Controller (SaaS, On Premise)

cancel
Showing results for 
Search instead for 
Did you mean: 

Confusion with Alerts setup and data reported by the metric browser

Confusion with Alerts setup and data reported by the metric browser

Hello. 

I created an internal ticket for this, but i thought i could put this out there to see if other people have similar issues.

So we are trying to tune our alerts in order to get meaningful notifications.

We used the metric browser to setup our alerts.

I will give a use case that happened to us last night.
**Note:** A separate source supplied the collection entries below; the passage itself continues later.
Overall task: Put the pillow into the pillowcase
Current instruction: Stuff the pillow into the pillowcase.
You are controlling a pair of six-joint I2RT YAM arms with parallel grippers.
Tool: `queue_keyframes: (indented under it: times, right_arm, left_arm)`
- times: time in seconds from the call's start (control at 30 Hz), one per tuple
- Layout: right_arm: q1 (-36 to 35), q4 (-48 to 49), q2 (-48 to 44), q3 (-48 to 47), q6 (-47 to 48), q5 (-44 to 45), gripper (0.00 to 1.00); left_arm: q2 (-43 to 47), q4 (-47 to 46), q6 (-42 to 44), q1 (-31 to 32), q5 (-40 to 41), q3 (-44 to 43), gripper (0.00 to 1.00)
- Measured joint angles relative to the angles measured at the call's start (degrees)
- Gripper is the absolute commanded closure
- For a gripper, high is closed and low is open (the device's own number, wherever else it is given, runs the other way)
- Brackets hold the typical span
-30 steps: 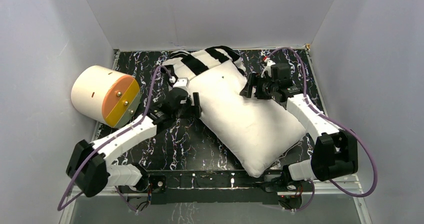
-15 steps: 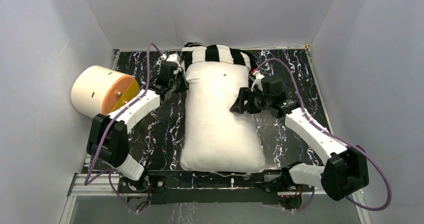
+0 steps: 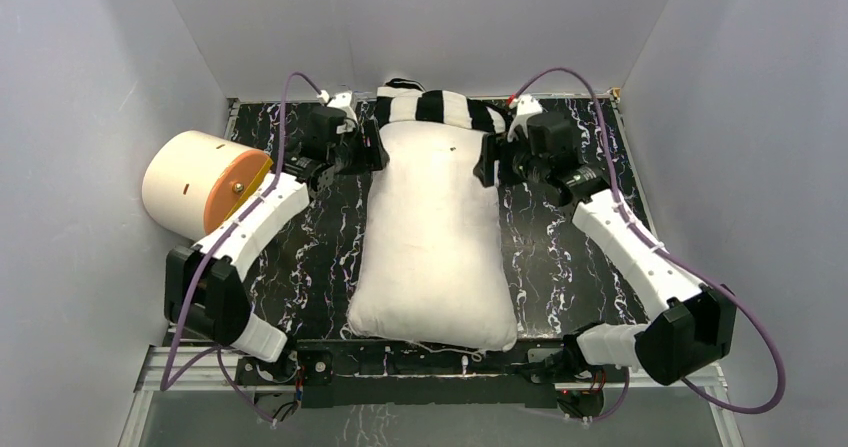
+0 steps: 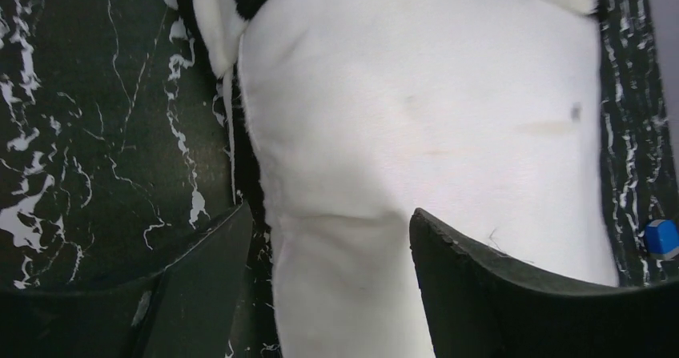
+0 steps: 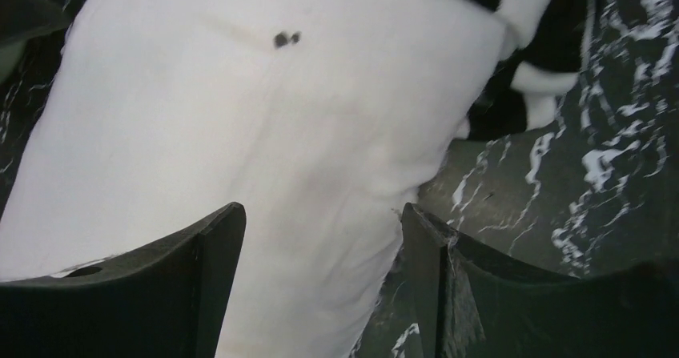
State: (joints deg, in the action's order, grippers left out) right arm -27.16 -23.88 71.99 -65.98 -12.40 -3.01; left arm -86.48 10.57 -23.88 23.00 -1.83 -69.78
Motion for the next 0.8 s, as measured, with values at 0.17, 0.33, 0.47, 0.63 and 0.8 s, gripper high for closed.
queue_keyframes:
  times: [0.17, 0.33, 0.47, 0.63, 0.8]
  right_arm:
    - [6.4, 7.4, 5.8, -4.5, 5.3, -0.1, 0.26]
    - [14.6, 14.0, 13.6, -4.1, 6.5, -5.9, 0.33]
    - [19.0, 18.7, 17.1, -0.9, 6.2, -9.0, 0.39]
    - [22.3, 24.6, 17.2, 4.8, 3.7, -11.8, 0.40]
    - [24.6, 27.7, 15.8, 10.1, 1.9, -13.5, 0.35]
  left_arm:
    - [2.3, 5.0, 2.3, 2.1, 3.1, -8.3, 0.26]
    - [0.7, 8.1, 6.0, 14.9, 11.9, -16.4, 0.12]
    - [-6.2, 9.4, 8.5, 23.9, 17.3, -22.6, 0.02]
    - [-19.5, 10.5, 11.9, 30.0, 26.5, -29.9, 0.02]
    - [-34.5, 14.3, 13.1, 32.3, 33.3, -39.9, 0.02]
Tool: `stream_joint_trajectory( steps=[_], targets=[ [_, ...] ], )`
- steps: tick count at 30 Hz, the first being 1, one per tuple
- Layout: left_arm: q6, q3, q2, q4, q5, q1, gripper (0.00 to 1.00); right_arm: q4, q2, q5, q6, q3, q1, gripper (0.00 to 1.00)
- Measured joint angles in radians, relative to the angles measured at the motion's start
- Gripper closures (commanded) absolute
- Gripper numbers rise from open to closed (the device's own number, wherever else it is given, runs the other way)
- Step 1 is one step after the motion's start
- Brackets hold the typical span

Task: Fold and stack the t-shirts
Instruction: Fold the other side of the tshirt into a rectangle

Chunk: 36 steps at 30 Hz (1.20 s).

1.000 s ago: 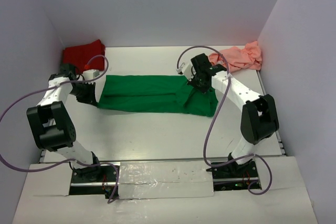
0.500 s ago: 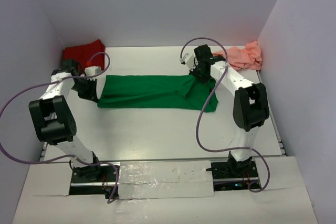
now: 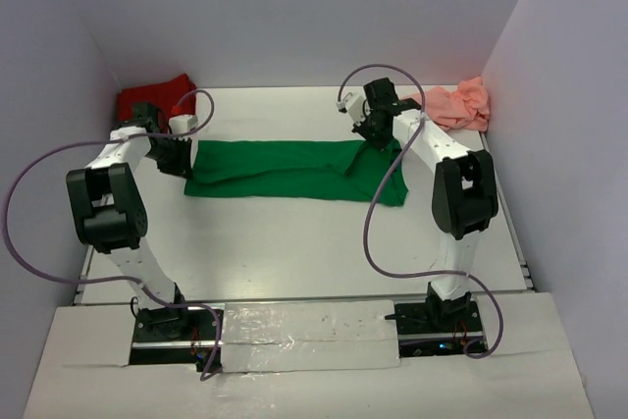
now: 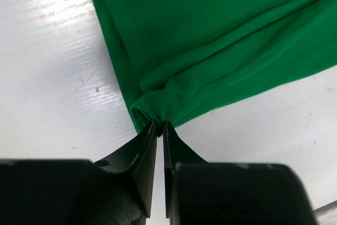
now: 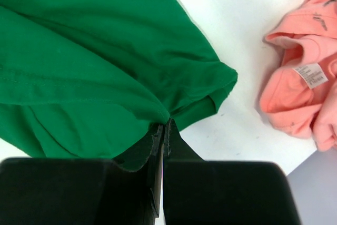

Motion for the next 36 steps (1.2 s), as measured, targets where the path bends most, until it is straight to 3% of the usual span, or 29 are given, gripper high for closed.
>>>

Our alert is setup as follow:

We have an alert setup for 2 of our BT.
The way we understand it is as follow:
Use the last 10m of data.
if the average is greater than 20 times the baseline StDev for the last 30days then trigger a warning alert.
if the average is greater than 30 times the baseline StDev for the last 30days then trigger a critical alert.

We have received one alert that says:
Average Response Time (ms)'s value 135.0 was greater than baseline-based calculated value 3.0 by 30.0 standard deviation(s) 0.6. Baseline used here is 'All data - Last 30 days' for the last 10 minutes
The threshold is 30*0.6+3 = 21ms
So based on that we would expect an alert and we did get one.

 

However when we use the metric browser we get a total different picture.

When we use the metric browser, set the All Data last 30days baseline and add the baseline shading we estimated that the 1x StDev is about 5ms, and 5x StDev is about 8.2ms.
For us, 30*5=150ms, so we would have expected a warning not critical.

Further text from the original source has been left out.